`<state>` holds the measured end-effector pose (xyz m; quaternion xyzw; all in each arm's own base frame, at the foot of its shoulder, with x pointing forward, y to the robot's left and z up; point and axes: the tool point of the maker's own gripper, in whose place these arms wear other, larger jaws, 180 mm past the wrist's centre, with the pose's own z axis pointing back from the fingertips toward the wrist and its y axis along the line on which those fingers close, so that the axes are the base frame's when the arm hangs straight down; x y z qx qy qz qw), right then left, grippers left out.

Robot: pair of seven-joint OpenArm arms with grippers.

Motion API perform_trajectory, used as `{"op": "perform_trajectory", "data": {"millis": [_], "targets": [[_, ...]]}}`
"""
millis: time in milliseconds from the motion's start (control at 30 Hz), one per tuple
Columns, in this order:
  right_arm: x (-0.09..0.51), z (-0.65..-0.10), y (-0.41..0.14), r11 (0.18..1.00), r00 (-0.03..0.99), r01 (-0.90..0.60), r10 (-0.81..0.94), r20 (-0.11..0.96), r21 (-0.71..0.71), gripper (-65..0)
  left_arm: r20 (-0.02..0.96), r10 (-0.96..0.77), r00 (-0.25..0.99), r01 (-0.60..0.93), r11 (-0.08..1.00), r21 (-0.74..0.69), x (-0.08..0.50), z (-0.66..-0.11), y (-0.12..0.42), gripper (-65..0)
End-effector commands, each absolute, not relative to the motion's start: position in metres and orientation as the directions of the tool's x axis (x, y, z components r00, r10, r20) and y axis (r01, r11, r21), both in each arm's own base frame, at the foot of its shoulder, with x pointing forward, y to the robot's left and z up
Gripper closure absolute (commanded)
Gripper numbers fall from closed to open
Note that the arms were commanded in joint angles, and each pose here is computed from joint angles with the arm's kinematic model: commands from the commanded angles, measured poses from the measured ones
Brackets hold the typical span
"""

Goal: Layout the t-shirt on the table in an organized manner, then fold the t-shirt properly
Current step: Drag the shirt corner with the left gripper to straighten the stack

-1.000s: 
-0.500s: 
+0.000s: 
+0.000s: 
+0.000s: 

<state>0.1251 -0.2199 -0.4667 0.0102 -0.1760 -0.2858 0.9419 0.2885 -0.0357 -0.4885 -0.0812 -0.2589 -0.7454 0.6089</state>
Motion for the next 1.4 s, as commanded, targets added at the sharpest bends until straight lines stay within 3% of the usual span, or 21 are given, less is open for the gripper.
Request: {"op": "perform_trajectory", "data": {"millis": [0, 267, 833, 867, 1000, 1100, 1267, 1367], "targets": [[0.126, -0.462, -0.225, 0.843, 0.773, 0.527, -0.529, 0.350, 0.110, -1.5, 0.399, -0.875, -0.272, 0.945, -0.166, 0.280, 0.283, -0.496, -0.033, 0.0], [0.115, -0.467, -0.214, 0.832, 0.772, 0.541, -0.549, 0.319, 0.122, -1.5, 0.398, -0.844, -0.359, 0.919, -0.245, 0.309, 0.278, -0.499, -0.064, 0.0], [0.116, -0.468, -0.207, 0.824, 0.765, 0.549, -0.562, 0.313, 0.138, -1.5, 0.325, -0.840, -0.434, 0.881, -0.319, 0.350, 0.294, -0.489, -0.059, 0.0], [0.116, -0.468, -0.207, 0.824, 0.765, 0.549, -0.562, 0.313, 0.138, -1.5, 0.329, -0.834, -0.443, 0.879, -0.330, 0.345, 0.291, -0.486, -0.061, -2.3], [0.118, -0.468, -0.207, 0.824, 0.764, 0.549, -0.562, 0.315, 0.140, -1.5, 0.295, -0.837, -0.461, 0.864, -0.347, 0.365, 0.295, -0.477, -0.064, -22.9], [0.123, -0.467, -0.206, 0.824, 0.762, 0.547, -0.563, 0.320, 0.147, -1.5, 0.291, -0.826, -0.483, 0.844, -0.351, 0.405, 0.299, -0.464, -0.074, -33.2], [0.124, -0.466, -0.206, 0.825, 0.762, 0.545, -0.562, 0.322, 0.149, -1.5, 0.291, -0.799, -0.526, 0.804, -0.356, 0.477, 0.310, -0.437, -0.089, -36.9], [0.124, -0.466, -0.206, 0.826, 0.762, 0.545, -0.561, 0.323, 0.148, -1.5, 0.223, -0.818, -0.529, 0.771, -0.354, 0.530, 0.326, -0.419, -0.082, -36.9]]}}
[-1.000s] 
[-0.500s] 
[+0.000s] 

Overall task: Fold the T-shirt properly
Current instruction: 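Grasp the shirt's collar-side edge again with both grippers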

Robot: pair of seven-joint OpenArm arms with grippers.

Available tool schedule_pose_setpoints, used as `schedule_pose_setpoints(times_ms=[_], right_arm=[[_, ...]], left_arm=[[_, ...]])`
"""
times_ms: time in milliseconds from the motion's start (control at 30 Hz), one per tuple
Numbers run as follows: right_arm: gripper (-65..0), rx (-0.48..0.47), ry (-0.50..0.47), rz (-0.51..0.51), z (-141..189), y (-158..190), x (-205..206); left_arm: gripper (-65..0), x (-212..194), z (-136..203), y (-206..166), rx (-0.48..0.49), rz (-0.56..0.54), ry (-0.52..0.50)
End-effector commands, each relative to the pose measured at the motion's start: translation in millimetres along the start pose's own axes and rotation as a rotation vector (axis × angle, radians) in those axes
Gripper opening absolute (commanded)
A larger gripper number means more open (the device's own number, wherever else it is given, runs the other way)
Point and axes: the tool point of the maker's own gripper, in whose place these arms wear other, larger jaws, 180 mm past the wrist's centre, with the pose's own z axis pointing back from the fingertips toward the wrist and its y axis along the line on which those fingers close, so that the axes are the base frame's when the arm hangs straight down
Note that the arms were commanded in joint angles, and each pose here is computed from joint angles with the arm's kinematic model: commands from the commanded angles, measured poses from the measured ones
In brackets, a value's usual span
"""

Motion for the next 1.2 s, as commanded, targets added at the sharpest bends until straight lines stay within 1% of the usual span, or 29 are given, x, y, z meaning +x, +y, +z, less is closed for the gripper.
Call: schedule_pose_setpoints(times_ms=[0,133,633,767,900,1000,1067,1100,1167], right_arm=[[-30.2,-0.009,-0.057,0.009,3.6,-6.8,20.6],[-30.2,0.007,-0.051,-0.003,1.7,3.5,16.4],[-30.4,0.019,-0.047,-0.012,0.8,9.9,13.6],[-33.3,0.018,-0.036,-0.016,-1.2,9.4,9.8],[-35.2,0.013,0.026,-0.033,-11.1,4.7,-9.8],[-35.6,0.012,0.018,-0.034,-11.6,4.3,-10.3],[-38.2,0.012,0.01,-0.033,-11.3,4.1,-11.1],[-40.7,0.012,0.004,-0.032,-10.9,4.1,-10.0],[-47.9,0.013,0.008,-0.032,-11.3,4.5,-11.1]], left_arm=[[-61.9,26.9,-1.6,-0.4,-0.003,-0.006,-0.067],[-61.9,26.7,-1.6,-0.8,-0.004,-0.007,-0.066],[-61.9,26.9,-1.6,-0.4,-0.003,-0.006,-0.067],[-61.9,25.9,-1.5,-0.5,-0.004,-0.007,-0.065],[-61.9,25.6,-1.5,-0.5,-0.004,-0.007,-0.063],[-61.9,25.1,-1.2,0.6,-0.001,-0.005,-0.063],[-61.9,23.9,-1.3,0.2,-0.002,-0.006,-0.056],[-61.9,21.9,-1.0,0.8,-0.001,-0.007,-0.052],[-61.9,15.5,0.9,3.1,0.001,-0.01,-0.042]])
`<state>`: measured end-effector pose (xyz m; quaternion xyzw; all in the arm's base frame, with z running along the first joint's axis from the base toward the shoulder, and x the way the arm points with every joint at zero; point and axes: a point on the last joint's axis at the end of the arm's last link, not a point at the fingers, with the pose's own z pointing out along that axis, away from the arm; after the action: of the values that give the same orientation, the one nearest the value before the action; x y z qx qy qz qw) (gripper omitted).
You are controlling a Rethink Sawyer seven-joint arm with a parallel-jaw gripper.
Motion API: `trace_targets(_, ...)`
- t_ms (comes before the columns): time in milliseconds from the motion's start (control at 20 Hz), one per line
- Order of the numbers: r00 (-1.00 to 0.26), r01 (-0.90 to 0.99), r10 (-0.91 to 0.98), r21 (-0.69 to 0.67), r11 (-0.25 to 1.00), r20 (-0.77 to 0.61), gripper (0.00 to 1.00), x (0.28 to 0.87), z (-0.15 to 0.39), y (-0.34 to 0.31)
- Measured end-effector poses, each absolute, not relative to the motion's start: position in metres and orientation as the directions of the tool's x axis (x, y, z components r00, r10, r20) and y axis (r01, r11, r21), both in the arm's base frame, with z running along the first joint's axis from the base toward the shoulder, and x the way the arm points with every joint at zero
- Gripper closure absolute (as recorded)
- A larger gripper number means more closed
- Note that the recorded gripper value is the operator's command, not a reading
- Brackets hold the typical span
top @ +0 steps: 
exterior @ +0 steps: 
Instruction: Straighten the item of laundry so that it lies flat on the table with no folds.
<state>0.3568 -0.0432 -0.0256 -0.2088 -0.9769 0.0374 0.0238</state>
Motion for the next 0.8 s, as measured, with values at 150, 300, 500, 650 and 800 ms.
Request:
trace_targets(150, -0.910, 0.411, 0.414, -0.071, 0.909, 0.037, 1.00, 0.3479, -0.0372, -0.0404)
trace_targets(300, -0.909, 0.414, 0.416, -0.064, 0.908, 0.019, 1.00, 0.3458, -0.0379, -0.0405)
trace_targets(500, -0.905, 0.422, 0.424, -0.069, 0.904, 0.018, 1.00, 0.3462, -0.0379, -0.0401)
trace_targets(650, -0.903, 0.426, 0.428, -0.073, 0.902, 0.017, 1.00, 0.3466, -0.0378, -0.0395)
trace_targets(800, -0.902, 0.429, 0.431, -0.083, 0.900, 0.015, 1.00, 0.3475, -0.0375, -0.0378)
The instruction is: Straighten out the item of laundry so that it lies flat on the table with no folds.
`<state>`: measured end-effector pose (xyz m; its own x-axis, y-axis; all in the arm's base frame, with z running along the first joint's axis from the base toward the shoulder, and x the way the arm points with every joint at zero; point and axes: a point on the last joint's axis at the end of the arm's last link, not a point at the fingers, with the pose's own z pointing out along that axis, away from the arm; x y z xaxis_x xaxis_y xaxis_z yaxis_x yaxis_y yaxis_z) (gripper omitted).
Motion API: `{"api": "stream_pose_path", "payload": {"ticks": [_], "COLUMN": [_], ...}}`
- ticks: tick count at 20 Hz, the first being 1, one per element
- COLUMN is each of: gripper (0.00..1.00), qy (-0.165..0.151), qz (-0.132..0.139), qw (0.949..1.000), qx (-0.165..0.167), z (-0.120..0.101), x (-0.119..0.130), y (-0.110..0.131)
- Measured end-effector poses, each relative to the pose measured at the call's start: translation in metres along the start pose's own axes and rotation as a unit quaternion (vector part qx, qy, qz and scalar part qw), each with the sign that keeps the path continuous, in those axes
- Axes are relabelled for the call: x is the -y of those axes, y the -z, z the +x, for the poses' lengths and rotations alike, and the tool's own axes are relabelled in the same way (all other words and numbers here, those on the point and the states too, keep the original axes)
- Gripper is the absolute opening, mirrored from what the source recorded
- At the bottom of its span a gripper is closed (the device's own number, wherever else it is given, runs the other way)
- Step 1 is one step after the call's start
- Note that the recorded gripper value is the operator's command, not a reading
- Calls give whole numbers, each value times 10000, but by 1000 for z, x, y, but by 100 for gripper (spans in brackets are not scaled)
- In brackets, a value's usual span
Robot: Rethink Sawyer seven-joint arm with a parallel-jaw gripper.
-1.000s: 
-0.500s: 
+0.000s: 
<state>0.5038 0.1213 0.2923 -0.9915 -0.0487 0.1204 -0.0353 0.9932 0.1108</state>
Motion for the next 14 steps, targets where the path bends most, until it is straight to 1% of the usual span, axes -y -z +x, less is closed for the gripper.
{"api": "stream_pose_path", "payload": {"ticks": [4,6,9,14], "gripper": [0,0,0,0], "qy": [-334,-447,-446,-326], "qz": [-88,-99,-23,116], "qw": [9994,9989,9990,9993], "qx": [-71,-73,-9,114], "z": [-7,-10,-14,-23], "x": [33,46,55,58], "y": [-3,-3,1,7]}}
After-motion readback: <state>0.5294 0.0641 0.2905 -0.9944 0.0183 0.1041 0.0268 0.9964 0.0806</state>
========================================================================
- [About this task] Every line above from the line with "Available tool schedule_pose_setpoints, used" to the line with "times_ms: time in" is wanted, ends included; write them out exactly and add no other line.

- [Response to this exercise]
Available tool schedule_pose_setpoints, used as `schedule_pose_setpoints(times_ms=[_], right_arm=[[_, ...]], left_arm=[[_, ...]])`
"""
times_ms: time in milliseconds from the motion's start (control at 30 Hz), one per tuple

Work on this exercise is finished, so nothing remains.